Karena itu, ketika pertanyaan “Siapakah aku?” muncul dalam hati kita, jawabannya tidak perlu dicari di dalam dunia yang terus berubah. Jawabannya ditemukan di dalam kasih Allah yang tidak berubah.

Mungkin salah satu kalimat yang dapat menjadi inti renungan ini adalah:

“Pertanyaan terpenting bukanlah apakah dunia mengenal saya, melainkan apakah saya mengenal Kristus dan menjadi anak Allah melalui iman kepada-Nya.”

Ketika seseorang memahami kebenaran ini, banyak kegelisahan tentang harga diri, penerimaan, dan masa depan mulai menemukan jawabannya. Kita mungkin tidak mengetahui seluruh rencana Tuhan bagi hidup kita, tetapi kita mengetahui siapa kita di hadapan-Nya: anak-anak yang dikasihi oleh Bapa.

Kita adalah orang-orang yang telah ditebus oleh Kristus. Kita adalah anak-anak Allah. Kita dikenal oleh Bapa. Kita dikasihi oleh-Nya. Dan kita sedang berjalan menuju hari ketika kita akan melihat Juruselamat kita muka dengan muka.
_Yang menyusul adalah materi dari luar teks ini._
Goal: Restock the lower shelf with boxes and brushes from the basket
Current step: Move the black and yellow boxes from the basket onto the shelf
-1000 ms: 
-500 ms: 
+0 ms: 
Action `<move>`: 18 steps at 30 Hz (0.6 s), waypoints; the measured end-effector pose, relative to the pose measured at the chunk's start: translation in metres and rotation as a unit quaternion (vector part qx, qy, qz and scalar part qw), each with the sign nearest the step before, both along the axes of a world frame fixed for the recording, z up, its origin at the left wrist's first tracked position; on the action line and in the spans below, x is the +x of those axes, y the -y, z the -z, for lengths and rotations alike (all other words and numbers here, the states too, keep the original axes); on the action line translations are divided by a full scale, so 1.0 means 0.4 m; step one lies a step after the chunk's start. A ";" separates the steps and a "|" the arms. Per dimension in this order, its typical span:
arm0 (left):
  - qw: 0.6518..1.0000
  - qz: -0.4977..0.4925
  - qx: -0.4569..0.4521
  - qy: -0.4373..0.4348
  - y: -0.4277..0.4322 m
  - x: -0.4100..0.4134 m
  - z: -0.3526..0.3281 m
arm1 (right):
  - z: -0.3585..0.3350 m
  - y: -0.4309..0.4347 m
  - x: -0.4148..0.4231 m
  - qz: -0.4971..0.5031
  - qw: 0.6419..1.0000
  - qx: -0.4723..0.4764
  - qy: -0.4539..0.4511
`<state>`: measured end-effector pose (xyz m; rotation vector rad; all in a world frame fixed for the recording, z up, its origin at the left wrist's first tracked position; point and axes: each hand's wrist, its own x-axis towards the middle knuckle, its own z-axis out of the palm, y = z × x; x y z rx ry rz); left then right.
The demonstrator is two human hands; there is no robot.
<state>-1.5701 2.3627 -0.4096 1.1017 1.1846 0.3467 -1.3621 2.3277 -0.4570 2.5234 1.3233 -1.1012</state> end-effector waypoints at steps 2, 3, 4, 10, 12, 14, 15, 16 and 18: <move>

Itulah identitas yang tidak dapat dicabut oleh siapa pun.

Doa Penutup

Bapa di surga, terima kasih atas kasih-Mu yang begitu besar sehingga kami boleh disebut dan sungguh-sungguh menjadi anak-anak-Mu. Tolong kami untuk menemukan identitas kami di dalam Kristus, bukan pada keberhasilan atau penilaian dunia. Teguhkan hati kami untuk hidup sebagai anak-anak-Mu sampai hari kami melihat Engkau muka dengan muka. Dalam nama Yesus kami berdoa. Amin.